_Your assignment_
The entire listing, reproduced exactly and stripped of images, is the expected output.

_Information supplied_
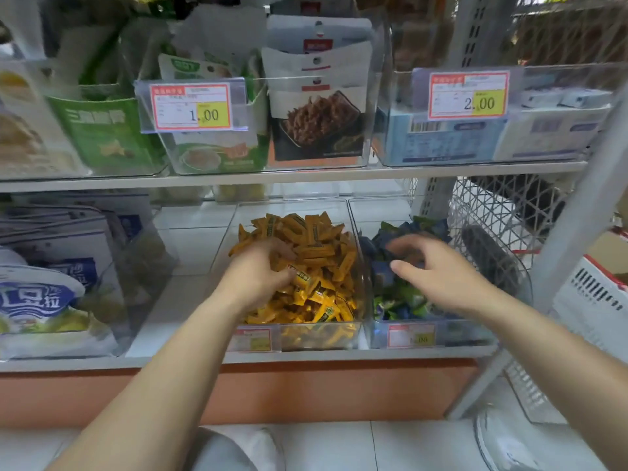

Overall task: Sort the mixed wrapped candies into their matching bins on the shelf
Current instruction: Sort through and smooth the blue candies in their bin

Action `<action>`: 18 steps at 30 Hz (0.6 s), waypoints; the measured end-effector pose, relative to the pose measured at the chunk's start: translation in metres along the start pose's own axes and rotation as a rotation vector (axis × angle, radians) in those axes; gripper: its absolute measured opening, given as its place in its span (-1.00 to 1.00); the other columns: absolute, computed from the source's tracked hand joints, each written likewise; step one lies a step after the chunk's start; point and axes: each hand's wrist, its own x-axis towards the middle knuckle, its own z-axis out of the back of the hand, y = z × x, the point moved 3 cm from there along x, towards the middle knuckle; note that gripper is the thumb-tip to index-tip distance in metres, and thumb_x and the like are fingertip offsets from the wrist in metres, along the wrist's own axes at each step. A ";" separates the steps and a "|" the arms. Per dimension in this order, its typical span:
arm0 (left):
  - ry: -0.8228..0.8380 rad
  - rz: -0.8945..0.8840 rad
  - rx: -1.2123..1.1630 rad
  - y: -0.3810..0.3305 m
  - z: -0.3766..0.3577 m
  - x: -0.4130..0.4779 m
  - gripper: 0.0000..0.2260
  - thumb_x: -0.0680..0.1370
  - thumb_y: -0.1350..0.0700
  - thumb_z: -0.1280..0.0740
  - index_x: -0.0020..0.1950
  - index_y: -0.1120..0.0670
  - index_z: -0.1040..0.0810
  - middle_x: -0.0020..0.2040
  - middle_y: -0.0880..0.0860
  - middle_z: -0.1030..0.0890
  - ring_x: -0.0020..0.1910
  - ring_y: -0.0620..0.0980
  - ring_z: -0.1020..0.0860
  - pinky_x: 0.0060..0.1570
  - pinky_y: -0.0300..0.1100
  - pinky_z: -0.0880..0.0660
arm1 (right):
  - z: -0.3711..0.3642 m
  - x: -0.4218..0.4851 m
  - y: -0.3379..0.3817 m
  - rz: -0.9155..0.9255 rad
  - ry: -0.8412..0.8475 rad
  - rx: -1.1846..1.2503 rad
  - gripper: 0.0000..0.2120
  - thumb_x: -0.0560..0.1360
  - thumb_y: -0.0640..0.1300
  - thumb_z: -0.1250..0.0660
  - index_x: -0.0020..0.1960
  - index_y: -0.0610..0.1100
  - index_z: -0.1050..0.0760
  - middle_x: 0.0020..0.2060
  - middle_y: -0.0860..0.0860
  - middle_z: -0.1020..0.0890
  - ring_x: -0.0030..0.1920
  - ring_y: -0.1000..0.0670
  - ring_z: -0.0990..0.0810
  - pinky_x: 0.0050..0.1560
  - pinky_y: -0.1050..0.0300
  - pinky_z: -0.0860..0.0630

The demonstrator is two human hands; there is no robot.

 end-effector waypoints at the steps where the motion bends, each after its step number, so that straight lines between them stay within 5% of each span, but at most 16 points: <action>1: 0.020 -0.002 0.081 -0.002 0.002 -0.001 -0.80 0.44 0.01 -0.46 0.01 -0.17 -0.54 0.04 -0.15 -0.54 -0.09 -0.16 -0.50 -0.25 -0.28 -0.41 | 0.008 -0.006 -0.013 -0.022 0.000 -0.025 -0.71 0.57 0.00 -0.32 0.29 0.05 -0.53 0.12 0.14 -0.60 0.07 0.18 -0.56 -0.02 0.31 -0.42; 6: 0.029 0.085 0.502 -0.017 0.016 -0.007 -0.82 0.45 -0.04 -0.37 0.02 -0.06 -0.56 0.01 0.02 -0.58 -0.03 0.07 -0.55 -0.08 -0.01 -0.58 | 0.028 -0.026 -0.061 -0.109 -0.042 -0.166 -0.72 0.56 -0.05 -0.34 0.25 -0.05 -0.58 0.11 -0.02 -0.59 0.10 -0.04 -0.59 0.10 0.06 -0.49; 9: -0.112 -0.102 0.362 -0.050 0.006 -0.014 -0.80 0.52 -0.07 -0.35 0.09 -0.04 -0.60 0.00 0.00 -0.58 -0.04 0.04 -0.56 -0.10 -0.05 -0.56 | 0.019 -0.032 -0.058 -0.024 -0.035 -0.154 -0.71 0.55 0.03 -0.31 0.25 0.02 -0.57 0.11 0.08 -0.58 0.14 0.02 -0.57 0.12 0.08 -0.49; 13: 0.036 -0.411 0.176 -0.099 -0.041 -0.023 -0.73 0.54 -0.11 -0.35 0.21 -0.09 -0.57 0.13 -0.13 -0.54 0.11 -0.13 -0.50 0.08 -0.17 -0.49 | -0.016 -0.028 -0.045 0.096 0.264 -0.228 -0.64 0.58 0.18 -0.16 0.32 0.17 -0.53 0.32 0.08 -0.51 0.33 0.00 -0.45 0.32 -0.03 -0.40; 18: 0.084 -0.559 0.346 -0.114 -0.085 -0.013 -0.67 0.52 -0.16 -0.34 0.25 -0.10 -0.56 0.26 -0.10 -0.54 0.26 -0.05 -0.48 0.16 -0.06 -0.50 | -0.017 -0.014 -0.062 -0.027 0.516 -0.400 -0.56 0.57 0.33 -0.16 0.25 0.12 -0.60 0.31 0.03 -0.53 0.27 -0.04 -0.50 0.27 -0.01 -0.44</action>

_Problem solution_
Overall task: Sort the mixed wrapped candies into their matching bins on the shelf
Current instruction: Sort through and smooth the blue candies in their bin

Action `<action>`: 18 steps at 30 Hz (0.6 s), waypoints; the measured end-effector pose, relative to the pose measured at the chunk's start: translation in metres along the start pose's own axes and rotation as a rotation vector (axis × angle, radians) in those axes; gripper: its absolute measured opening, given as its place in its span (-1.00 to 1.00); the other columns: absolute, computed from the source's tracked hand joints, each written likewise; step one lies a step after the chunk's start; point and axes: each hand's wrist, its own x-axis towards the middle knuckle, its own z-axis out of the back of the hand, y = z × x, the point moved 3 cm from there along x, towards the middle knuckle; note that gripper is the thumb-tip to index-tip distance in metres, and thumb_x and the like are fingertip offsets from the wrist in metres, along the wrist's own axes at each step. A ";" separates the steps and a "|" the arms. Per dimension in this order, its typical span:
arm0 (left):
  - ry: -0.8228..0.8380 rad
  - rz: -0.8945..0.8840 rad
  - rx: -1.2123..1.1630 rad
  - y: -0.3810..0.3305 m
  - z: -0.3766..0.3577 m
  - x: -0.4130..0.4779 m
  - gripper: 0.0000..0.2260
  - thumb_x: -0.0680..0.1370
  - thumb_y: -0.1350..0.0700
  - thumb_z: -0.1280..0.0740
  - index_x: -0.0020..0.1950
  - index_y: -0.1120..0.0670
  - index_z: -0.1040..0.0810
  - middle_x: -0.0020..0.2040
  - middle_y: -0.0880..0.0860
  - middle_z: -0.1030..0.0890
  - ring_x: -0.0020..0.1910
  - ring_y: -0.0620..0.0980
  - ring_z: -0.1020..0.0860
  - pinky_x: 0.0060..0.1570
  - pinky_y: -0.0300..0.1100
  - pinky_z: -0.0880..0.0660
arm1 (right):
  - z: -0.3711..0.3642 m
  - x: -0.4218..0.4851 m
  - y: -0.3379..0.3817 m
  - rz: -0.9155..0.9255 rad
  - ry: -0.8412..0.8475 rad
  - rx: -1.1846..1.2503 rad
  - gripper: 0.0000..0.2120
  - thumb_x: -0.0560..0.1360
  - thumb_y: -0.0640..0.1300
  - thumb_z: -0.1250..0.0660
  - index_x: -0.0020..0.1960
  - index_y: -0.0610..0.1100
  - index_z: -0.1050..0.0760
  - middle_x: 0.0020..0.2060
  - middle_y: -0.0860..0.0860
  - middle_z: -0.1020..0.0890
  - ring_x: -0.0030..0.1920
  - ring_y: -0.1000..0.0670
  - ring_z: -0.0990..0.0810
  - pinky_x: 0.0050..0.1560
  - pinky_y: -0.1050..0.0300
  - pinky_z: -0.0860..0.0630

The demonstrator is two human hands; there is no robot.

 end-effector waypoints at the steps where the motion bends, each after its step number, so that straight lines between them stay within 5% of each span, but at most 16 points: <action>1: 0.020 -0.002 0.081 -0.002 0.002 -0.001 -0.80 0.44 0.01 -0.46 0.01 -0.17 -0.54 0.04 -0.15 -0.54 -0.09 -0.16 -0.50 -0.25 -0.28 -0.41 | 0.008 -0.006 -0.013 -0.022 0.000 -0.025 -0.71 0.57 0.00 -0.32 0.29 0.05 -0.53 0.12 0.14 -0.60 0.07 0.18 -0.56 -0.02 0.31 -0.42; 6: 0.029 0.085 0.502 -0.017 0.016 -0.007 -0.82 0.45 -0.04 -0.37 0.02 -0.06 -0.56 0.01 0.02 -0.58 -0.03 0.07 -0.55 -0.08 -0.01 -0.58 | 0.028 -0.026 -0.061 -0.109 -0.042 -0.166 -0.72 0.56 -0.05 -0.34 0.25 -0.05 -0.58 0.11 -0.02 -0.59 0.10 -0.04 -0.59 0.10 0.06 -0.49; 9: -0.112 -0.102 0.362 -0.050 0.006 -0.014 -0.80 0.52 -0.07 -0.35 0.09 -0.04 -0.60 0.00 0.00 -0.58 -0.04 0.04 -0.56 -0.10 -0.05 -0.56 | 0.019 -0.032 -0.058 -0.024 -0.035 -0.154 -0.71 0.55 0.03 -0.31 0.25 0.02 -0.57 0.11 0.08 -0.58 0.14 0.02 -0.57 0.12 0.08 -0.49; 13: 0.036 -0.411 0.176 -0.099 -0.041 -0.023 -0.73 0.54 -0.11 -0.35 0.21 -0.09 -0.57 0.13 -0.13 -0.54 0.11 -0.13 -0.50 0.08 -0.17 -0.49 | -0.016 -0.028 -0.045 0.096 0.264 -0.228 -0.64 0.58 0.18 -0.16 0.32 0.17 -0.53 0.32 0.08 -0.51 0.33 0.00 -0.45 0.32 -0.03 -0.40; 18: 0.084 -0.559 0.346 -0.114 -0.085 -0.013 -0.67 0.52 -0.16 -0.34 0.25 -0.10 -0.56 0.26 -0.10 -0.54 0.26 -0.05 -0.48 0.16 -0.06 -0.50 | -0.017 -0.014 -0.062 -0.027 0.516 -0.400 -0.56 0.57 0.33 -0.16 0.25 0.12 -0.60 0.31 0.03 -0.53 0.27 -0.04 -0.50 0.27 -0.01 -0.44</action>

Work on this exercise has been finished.